Intel shared a few more updates on its AI strategy and accelerators including next-gen Gaudi 3 and Falcon Shores which reveal how the company is bringing AI to the enterprise and all aspects of the data center segment with its products and software stack.
For AI, Intel has developed a full-on Enterprise AI stack, a combination of hardware and AI Applications/Software developed using open standards that are possible with OpenVINO & the Intel Developer Cloud oneAPI & Synapse. The hardware is segmented into three branches, data center (Scalable Systems, Accelerators, CPUs), Networking (Open Standards and Configurability, Infrastructure), and Client & Edge (AI PC, NPU, GPU, CPU).
NVIDIA has long been the sole provider of high-performance and capable AI accelerators in the market but that has changed with Intel and AMD along with others prepping up new solutions & they look very performant (on paper for now). Intel wants to establish itself as a clear alternative to the market leader and at the same time, they are going to establish leadership in specific markets and workloads. We recently saw benchmarks from Stability AI showcasing Intel's Gaudi 2 hardware offering a 3x boost at a similar price.

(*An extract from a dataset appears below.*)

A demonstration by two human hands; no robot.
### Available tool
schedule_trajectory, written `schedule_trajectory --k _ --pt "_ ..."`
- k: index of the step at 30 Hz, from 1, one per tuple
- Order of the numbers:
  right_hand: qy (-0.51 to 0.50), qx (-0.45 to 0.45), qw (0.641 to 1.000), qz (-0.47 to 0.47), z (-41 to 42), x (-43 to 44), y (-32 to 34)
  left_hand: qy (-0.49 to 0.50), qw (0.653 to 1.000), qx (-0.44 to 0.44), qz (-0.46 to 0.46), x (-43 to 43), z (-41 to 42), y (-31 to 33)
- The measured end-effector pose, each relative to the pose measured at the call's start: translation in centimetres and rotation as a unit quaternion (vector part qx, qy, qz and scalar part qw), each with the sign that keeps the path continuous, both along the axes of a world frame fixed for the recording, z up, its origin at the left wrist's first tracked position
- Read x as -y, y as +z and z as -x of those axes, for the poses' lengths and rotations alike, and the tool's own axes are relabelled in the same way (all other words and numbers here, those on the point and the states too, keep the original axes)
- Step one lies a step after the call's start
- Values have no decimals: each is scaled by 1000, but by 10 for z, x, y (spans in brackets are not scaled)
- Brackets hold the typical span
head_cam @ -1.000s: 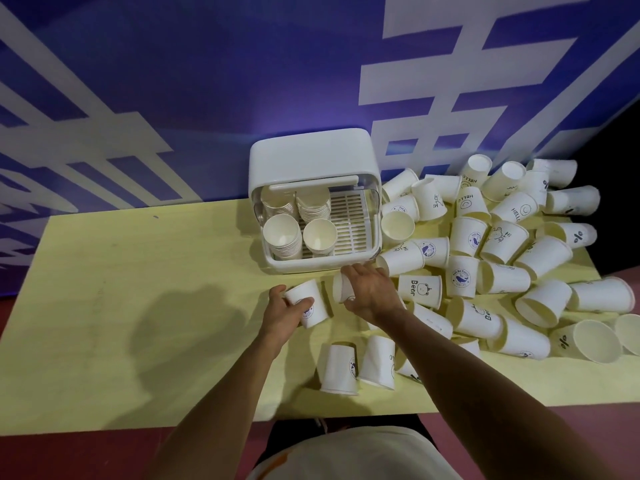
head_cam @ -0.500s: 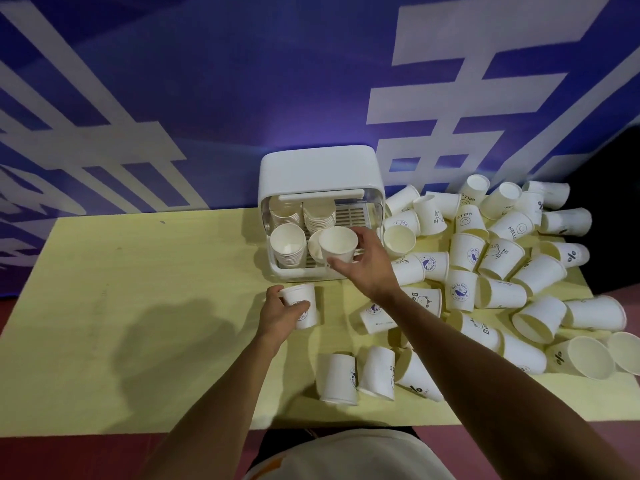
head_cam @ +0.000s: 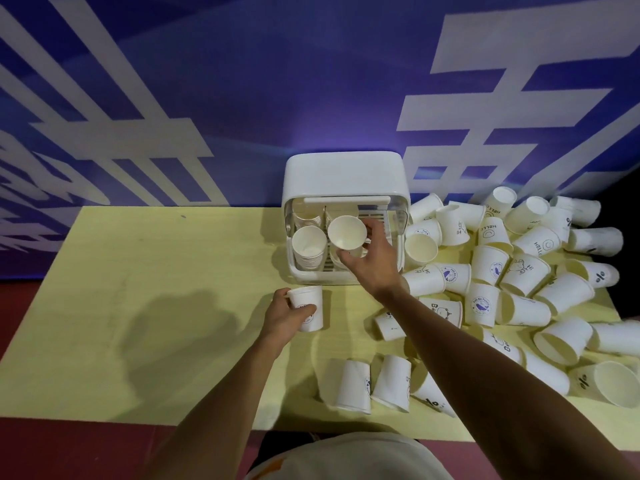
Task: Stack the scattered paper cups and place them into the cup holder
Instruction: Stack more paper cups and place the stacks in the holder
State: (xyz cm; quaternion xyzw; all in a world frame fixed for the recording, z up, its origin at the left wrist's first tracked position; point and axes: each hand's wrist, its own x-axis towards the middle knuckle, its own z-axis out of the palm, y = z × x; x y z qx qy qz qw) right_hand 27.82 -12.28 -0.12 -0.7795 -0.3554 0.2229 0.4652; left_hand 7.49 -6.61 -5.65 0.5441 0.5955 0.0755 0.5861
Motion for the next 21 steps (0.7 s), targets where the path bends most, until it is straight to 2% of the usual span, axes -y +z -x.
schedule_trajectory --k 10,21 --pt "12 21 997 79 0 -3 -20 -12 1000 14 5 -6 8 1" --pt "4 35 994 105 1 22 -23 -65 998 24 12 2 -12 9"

Intel states that in terms of pricing, Gaudi 2 is based on the same process as the A100 which is TSMC's 7nm but the key difference is that their customers are seeing up to 3x the performance improvement in Stability Diffusion and Generation AI workloads which means that you can get a lot more cost savings with using Gaudi 2 than NVIDIA's A100. The Gaudi 2 hardware also excels over the latest H100 GPU in certain workloads which is exactly what Intel is gunning for now and will scale the leadership beyond from here.